The analyzer reports:

  • input/output CDF stats;
  • input/output ratio;
  • KV footprint CDF stats when --kv-bytes-per-token is supplied;
  • session skew and top-session contribution;
  • append/uncached token stats when cached_tokens or cache_hit exists;
  • reuse decomposition when both cached-token fields and hash_ids exist.

Reuse decomposition is conservative:

  • intra_session: cached hash block was seen earlier in the same session;
  • cross_session: cached hash block was seen earlier in another session;
  • shared/system-prefix: early-position block appears in many sessions;
  • unclassified: cached tokens could not be mapped to a previously seen hash block.

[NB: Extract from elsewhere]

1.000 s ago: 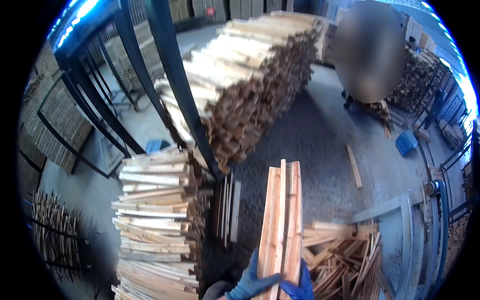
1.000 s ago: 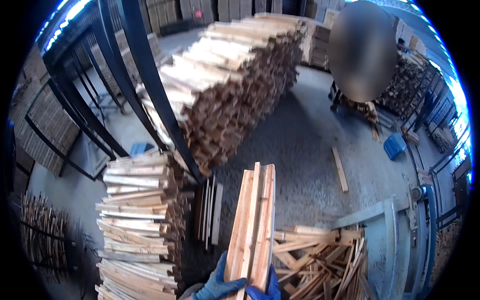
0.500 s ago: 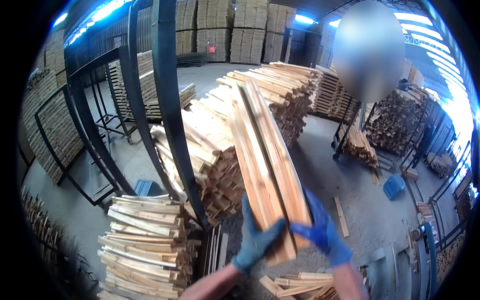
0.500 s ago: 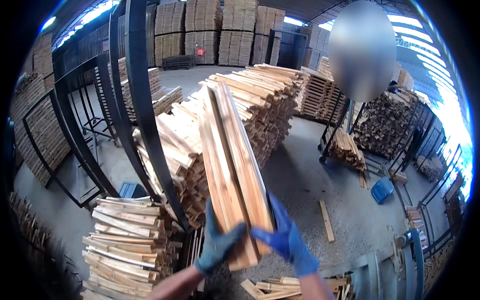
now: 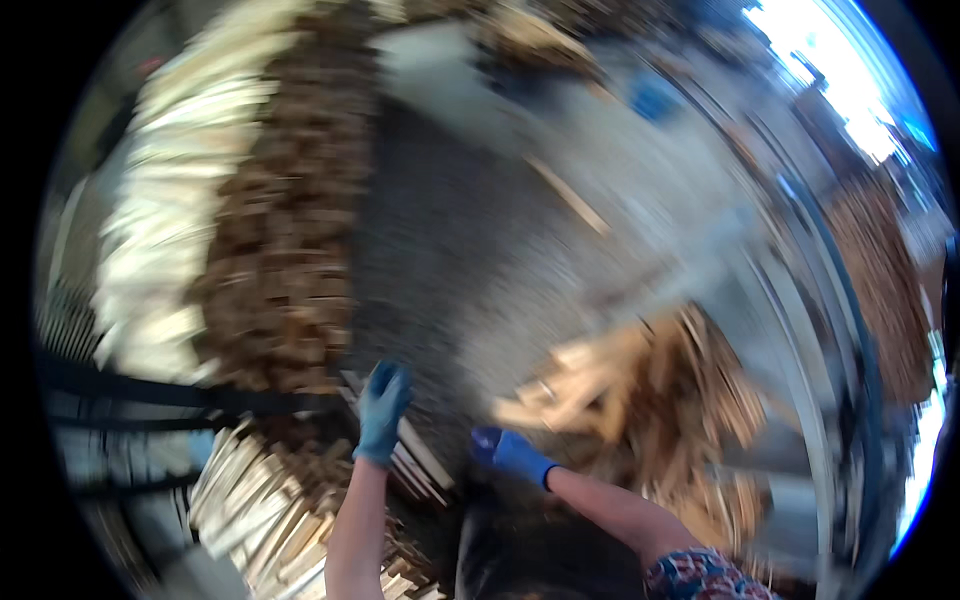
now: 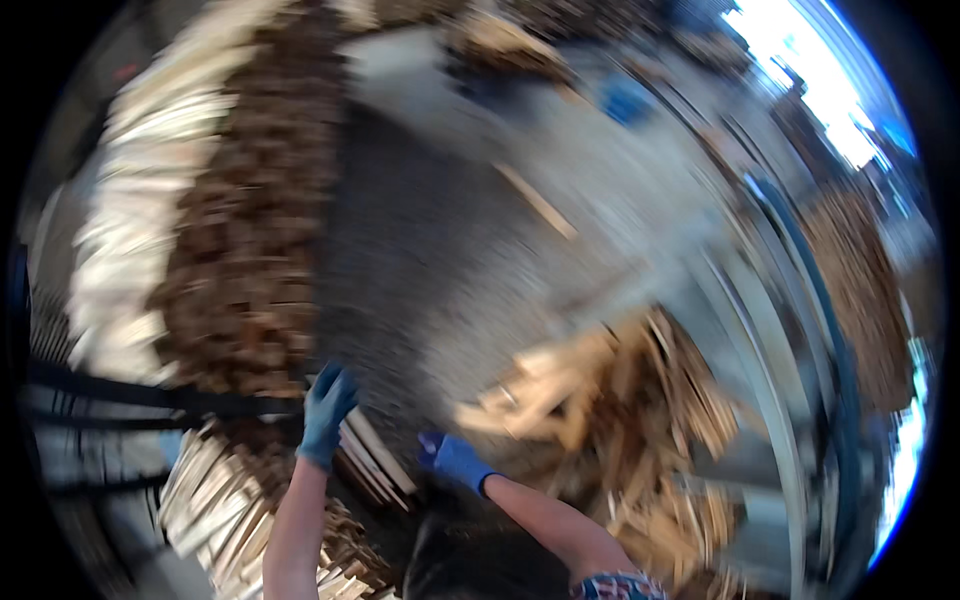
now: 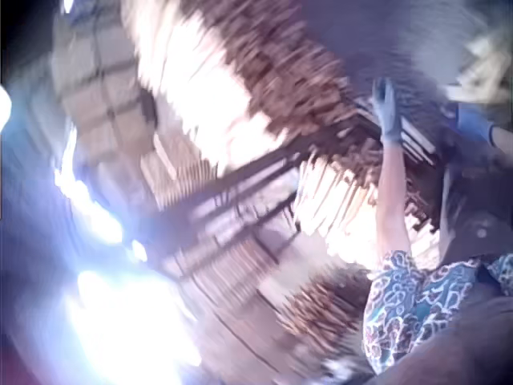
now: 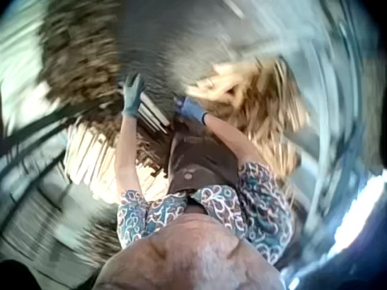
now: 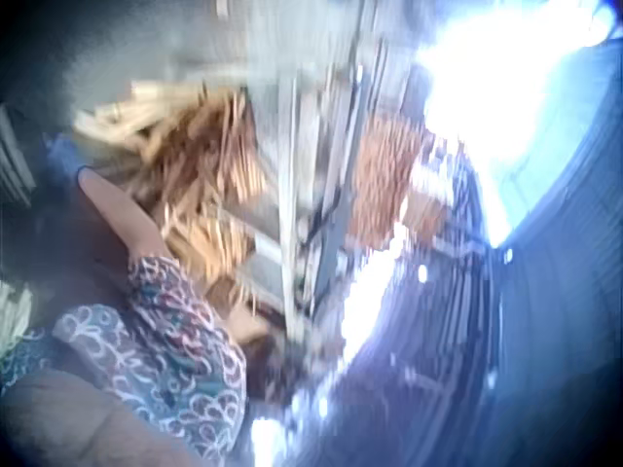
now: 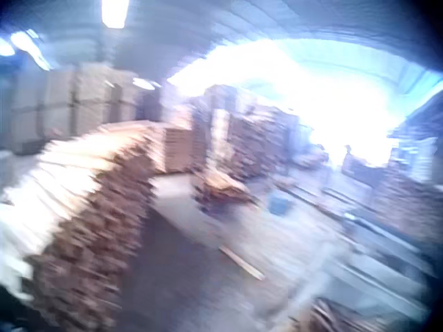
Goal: The person picks up small wooden planks from a pile on the floor and stacks them onto a metal rack. The person wears blue gloves and repeatedly gathers handfuls of planks, aligns them, and places them on the rack in a warehouse setting.
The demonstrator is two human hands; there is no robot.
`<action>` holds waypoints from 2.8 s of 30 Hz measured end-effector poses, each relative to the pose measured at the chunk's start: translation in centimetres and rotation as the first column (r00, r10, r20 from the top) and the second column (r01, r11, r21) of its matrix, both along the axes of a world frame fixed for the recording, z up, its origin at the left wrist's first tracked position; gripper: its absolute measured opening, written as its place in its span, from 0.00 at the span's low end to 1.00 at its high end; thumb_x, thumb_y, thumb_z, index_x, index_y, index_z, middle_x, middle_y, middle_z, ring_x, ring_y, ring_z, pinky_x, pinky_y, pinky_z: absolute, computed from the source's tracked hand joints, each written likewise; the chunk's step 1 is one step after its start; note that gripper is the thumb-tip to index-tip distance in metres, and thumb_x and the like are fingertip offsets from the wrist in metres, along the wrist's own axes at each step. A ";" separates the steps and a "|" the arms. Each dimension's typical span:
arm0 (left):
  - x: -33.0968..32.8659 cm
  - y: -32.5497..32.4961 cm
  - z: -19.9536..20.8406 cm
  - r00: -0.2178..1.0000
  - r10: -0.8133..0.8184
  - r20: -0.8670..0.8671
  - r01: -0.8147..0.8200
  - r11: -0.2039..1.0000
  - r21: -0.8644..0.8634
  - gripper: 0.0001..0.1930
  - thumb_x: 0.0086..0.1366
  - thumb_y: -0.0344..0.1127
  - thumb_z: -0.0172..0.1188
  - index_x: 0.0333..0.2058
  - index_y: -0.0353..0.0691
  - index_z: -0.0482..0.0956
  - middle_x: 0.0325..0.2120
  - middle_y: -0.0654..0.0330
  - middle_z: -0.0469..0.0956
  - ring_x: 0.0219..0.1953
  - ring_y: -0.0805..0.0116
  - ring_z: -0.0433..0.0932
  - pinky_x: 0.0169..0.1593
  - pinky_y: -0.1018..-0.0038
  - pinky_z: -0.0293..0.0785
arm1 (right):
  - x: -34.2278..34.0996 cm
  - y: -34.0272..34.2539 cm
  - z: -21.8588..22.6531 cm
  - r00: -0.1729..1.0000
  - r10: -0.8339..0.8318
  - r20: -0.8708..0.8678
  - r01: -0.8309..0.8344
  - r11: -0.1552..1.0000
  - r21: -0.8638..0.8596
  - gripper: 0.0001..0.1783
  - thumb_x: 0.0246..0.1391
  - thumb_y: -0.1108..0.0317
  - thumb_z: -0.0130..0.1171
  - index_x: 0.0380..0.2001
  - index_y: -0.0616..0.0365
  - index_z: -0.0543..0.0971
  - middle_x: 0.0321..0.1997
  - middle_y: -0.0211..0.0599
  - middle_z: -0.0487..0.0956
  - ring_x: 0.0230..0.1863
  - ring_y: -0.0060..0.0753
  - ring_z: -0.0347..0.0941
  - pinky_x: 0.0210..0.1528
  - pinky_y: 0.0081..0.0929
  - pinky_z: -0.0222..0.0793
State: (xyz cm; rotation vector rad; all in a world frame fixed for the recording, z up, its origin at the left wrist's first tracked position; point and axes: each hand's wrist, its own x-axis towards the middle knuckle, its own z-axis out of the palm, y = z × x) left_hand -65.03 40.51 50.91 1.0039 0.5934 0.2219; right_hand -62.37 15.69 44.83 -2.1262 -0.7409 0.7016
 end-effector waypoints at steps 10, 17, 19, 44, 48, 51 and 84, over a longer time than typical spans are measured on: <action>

If cached-token/cache-hit fields are absent, reuse and append artifacts are written with status: "unavailable" and list the required fields.

Limitations

  • The script does not run a benchmark, query a live service, touch GPU state, or start any daemon.
  • Request-id joins are exact. If trace, metrics, and proxy artifacts use different request IDs, the unmatched rows are preserved under raw/.
  • Actual Batch 0 sequentiality needs actual dispatch and finish/error timestamps. Current replayer/metrics.py metrics are not enough by themselves.
  • kv_bytes_per_token depends on model architecture, layer count, KV heads, head dimension, and dtype. The analyzer will not guess it.
  • Shared/system-prefix reuse classification is a heuristic based on trace hash_ids positions and cross-session frequency. Adjust --shared-prefix-min-sessions and --system-prefix-blocks if the formatted trace provides a stronger system-prefix marker.